Job market paper

The Economics of Content Moderation: Theory and Experimental Evidence from Hate Speech on Twitter [paper]

Social media platforms ban users and remove posts to moderate their content. This "speech policing" remains controversial because little is known about its consequences and the costs and benefits for different individuals. I conduct two field experiments on Twitter to examine the effect of moderating hate speech on user behavior and welfare. Randomly reporting posts for violating the rules against hateful conduct increases the likelihood that Twitter removes them. Reporting does not affect the activity on the platform of the posts' authors or their likelihood of reposting hate, but it does increase the activity of those attacked by the posts. These results are consistent with a model in which content moderation is a quality decision for platforms that increases user engagement and hence advertising revenue. The second experiment shows that changing users' perceived content removal does not change their willingness to pause using social media, a measure of consumer surplus. My results imply that content moderation does not necessarily moderate users, but it marginally increases advertising revenue. It can be consistent with both profit- and welfare-maximization if out-of-platform externalities are small.



Publications

Cash: A Blessing or a Curse? [paper]

With Fernando Alvarez, David Argente, and Francesco Lippi

Journal of Monetary Economics, Forthcoming


The Fountainhead: Analyzing the Impact of Intraday Liquidity on Payment Behavior [paper (gated)]

With Aldo Marini and Javier Pérez Estrada

Journal of Financial Market Infrastructures. 3(2): 41-75 (2014)




Working papers

Estimating Repugnance toward Price Gouging with Incentivized Consumer Reports [paper]

With Justin Holz and Eduardo Laguna Müggenburg

R&R at the American Economic Journal: Applied Economics

Thirty-four states prohibit price increases during emergencies and many individuals take costly actions to report violators. We use an experiment to measure the willingness to pay to report sellers who increase prices of personal protective equipment. Over 75% of subjects pay to report even if others are willing to purchase at those prices. The willingness to pay is polarized and increases with price. We argue that reports contain information about repugnance—a desire to prevent third-party transactions at increased prices. The mechanism driving reports varies by good: we find a distaste for profits for hand sanitizers but not for face masks.



Work in progress


A Causal Measure of Hate Speech

A major challenge in the algorithmic detection of hate speech on social media is the low external validity of state-of-the-art measures when applied to different datasets from the ones they are trained on. One explanation is that existing machine-learning algorithms are trained to detect correlations, not causal relationships, between textual features and hate speech labels. I address this by exogenously varying the textual features that algorithms use to predict the labels. I randomly delete words from social media posts and ask crowdworkers to label multiple versions of each post with different words, which gives exogenous variation on observable features and allows controlling for unobservables at the post level. I train different machine-learning algorithms using this procedure and compare the performance gains relative to the standard approach.

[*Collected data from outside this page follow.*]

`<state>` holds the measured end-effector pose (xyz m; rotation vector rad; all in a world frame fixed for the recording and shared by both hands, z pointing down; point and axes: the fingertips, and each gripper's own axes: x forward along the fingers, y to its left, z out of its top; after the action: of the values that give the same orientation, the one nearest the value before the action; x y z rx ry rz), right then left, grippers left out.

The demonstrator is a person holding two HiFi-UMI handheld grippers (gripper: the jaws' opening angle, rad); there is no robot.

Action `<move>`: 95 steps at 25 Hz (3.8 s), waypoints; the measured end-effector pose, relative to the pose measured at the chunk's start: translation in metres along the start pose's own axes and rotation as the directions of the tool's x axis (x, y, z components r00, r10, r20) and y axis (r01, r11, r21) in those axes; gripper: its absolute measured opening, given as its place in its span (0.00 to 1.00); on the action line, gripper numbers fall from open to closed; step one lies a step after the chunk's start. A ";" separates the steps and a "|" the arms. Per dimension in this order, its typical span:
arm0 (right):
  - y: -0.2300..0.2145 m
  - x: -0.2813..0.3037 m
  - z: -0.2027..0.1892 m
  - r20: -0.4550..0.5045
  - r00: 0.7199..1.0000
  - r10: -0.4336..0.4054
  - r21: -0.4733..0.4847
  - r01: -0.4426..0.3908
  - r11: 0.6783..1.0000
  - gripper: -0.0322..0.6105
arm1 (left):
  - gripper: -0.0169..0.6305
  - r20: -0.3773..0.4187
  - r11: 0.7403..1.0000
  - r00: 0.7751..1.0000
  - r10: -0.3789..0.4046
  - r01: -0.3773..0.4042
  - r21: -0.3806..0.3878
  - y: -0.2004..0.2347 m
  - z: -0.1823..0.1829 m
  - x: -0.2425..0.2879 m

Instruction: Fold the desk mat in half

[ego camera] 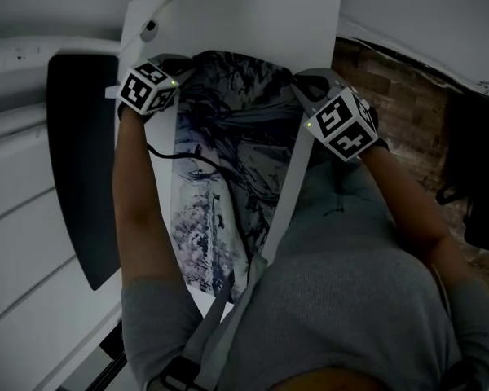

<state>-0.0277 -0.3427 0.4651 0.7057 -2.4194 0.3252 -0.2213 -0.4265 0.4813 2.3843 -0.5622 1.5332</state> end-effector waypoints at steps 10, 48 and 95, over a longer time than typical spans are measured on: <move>0.041 -0.019 0.007 0.067 0.985 0.161 -0.192 -0.146 0.970 0.09 | 0.09 -0.091 0.985 0.988 0.125 -0.113 0.133 -0.019 -0.026 -0.022; 0.206 -0.027 -0.057 -0.056 0.988 0.141 -0.276 -0.151 0.949 0.09 | 0.08 -0.114 0.943 0.959 0.258 -0.224 0.247 -0.120 -0.137 -0.050; 0.406 -0.067 -0.100 -0.086 0.976 0.198 -0.305 -0.215 0.928 0.09 | 0.08 -0.071 0.925 0.941 0.331 -0.309 0.223 -0.273 -0.272 -0.116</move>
<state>-0.1603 0.0595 0.4780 0.2974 -2.4207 0.0365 -0.3633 -0.0500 0.4874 2.4319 -0.8400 1.9339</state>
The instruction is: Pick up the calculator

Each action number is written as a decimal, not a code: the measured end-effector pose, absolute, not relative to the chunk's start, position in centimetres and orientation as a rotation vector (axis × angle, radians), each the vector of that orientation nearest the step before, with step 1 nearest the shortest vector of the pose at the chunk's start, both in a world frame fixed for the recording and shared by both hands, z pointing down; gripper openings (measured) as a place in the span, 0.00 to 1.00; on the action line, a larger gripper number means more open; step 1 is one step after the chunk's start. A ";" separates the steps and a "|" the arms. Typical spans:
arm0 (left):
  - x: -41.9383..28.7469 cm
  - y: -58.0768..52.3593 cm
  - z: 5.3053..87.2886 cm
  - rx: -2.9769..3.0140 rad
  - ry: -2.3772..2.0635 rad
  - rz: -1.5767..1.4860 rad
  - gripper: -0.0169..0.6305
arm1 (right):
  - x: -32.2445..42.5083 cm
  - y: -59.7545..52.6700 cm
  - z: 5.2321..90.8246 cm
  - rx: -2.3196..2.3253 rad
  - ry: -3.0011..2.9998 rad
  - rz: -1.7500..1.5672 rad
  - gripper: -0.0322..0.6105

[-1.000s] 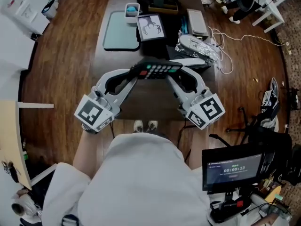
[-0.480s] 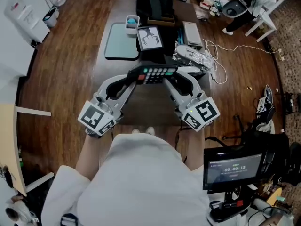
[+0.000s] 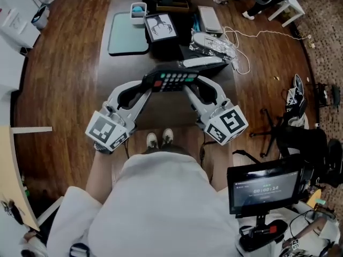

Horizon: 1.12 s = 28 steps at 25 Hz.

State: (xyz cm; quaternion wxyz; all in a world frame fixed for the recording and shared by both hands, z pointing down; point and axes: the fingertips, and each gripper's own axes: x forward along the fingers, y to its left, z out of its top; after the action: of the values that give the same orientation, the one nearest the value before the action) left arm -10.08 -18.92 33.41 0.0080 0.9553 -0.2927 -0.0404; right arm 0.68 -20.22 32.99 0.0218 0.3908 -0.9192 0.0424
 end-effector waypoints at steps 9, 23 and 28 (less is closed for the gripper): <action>-9.3 -17.0 35.5 2.943 -0.828 -0.126 0.12 | 1.5 -17.9 34.8 1.231 -2.804 0.187 0.25; -7.3 -8.7 33.1 3.005 -0.915 -0.107 0.12 | 3.5 -9.8 32.6 1.205 -2.928 0.109 0.25; -5.7 -2.8 32.4 3.014 -0.920 -0.140 0.12 | 5.2 -4.1 31.7 1.196 -2.941 0.077 0.25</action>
State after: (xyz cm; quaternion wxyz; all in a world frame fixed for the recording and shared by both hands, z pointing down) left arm -5.72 -2.80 32.36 -0.0063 0.9555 -0.2916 -0.0443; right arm 5.18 -4.14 31.69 -0.0172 0.3764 -0.9260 0.0242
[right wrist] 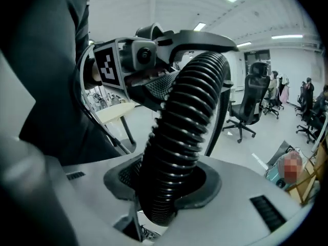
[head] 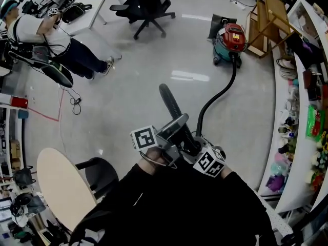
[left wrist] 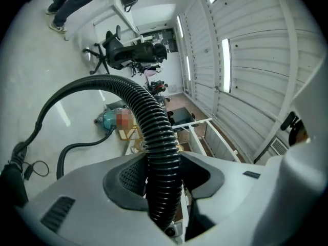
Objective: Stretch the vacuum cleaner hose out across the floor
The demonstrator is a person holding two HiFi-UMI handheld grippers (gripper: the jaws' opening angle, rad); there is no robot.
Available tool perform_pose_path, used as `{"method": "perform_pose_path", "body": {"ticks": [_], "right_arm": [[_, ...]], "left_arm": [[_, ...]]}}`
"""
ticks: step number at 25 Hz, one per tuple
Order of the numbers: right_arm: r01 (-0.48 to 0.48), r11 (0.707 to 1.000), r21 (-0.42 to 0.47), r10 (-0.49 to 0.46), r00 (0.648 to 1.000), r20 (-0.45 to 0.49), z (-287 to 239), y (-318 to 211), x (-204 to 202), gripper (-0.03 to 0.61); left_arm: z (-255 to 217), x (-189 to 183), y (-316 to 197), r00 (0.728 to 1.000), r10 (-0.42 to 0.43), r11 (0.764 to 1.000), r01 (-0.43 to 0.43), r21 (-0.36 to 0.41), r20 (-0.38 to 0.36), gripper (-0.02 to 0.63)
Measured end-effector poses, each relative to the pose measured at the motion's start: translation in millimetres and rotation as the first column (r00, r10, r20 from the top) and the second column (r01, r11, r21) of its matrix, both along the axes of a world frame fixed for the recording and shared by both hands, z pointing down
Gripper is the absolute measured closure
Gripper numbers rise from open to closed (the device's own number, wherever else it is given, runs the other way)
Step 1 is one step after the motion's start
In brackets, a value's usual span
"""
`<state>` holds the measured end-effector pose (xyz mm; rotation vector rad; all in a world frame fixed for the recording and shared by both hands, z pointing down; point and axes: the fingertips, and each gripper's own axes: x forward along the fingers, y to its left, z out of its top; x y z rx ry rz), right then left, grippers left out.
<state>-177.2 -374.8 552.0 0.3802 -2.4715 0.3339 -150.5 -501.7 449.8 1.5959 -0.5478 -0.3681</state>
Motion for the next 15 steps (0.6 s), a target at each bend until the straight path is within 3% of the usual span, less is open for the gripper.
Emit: {"method": "perform_pose_path", "body": {"ticks": [2, 5, 7, 10, 15], "right_arm": [[0.037, 0.999, 0.011, -0.037, 0.999, 0.000, 1, 33, 27, 0.416], [0.127, 0.992, -0.007, -0.127, 0.992, -0.025, 4, 85, 74, 0.420], [0.174, 0.984, -0.038, -0.175, 0.984, -0.036, 7, 118, 99, 0.425], [0.205, 0.975, -0.090, -0.208, 0.978, -0.024, 4, 159, 115, 0.431], [0.230, 0.964, -0.131, -0.228, 0.973, 0.029, -11, 210, 100, 0.430]], "left_arm": [[2, 18, 36, 1.000, 0.013, 1.000, -0.013, 0.009, 0.020, 0.434], [16, 48, 92, 0.975, 0.102, 0.990, -0.120, 0.080, 0.195, 0.408], [30, 63, 128, 0.955, 0.161, 0.980, -0.185, 0.077, 0.248, 0.388], [41, 73, 171, 0.962, 0.212, 0.977, -0.215, -0.004, 0.173, 0.373], [53, 61, 206, 0.987, 0.158, 0.982, -0.161, -0.103, -0.039, 0.365]]}}
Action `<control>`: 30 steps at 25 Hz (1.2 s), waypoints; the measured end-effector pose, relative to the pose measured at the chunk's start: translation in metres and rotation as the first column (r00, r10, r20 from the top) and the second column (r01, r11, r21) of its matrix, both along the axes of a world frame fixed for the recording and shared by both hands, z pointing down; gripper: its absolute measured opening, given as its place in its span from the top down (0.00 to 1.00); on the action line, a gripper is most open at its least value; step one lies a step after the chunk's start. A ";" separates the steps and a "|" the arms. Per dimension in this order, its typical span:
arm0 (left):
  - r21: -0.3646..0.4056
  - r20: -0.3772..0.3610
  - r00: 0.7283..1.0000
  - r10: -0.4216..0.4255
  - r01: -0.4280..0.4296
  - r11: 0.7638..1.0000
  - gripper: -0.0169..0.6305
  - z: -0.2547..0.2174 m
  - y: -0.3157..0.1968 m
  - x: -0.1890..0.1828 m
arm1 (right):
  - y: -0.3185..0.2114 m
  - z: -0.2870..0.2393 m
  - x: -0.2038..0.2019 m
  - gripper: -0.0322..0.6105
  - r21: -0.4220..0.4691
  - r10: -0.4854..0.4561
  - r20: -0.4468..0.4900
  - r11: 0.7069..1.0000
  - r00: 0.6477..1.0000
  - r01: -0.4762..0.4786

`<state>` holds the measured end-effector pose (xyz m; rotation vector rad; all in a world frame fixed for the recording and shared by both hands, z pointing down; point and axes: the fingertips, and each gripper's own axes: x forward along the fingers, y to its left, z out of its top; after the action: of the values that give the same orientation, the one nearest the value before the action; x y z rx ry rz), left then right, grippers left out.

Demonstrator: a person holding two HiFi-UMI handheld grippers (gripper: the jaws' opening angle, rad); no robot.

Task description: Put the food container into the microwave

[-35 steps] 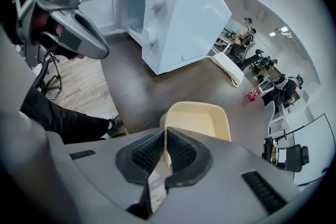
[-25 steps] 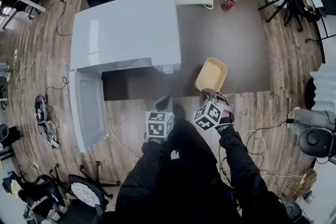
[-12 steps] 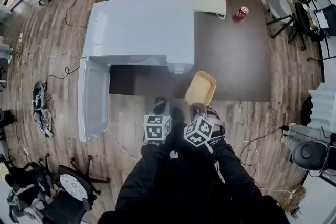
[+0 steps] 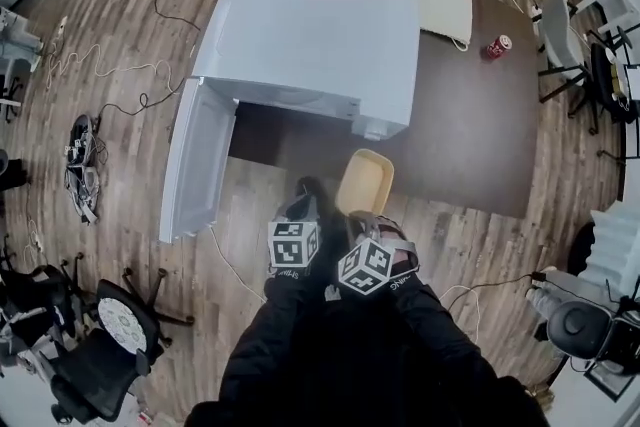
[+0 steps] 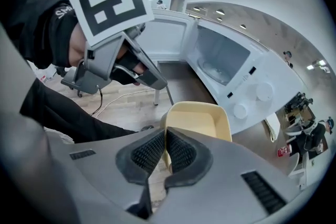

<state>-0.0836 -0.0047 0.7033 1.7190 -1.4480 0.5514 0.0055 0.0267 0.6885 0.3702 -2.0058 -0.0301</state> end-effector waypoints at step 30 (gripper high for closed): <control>0.001 0.007 0.983 -0.183 0.183 0.983 0.92 0.002 -0.057 -0.139 | -0.130 -0.021 -0.173 0.90 0.207 -0.299 -0.009 0.933 0.954 0.294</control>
<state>-0.2224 -0.0621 0.7049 1.5656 -1.5918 0.4585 -0.1677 -0.1032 0.6678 0.1946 -2.0711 -0.4294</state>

Competition and Content Moderation

Would more competition in Big Tech solve the problem of hate speech? This paper introduces a model of perfect competition between interoperable social media platforms that differentiate themselves by their size, their content moderation policy, and their prevalence of hate speech. If hate speech is contagious and harms non-hateful users, there can only be a separating or “echo-chamber” equilibrium, in which some platforms cater exclusively to haters and some to non-haters, without having to moderate. This separation occurs because platforms do not internalize network effects that bring users together. Perfect competition might increase the total amount of hate speech relative to a monopoly if this type of content is sufficiently contagious or if network effects are small.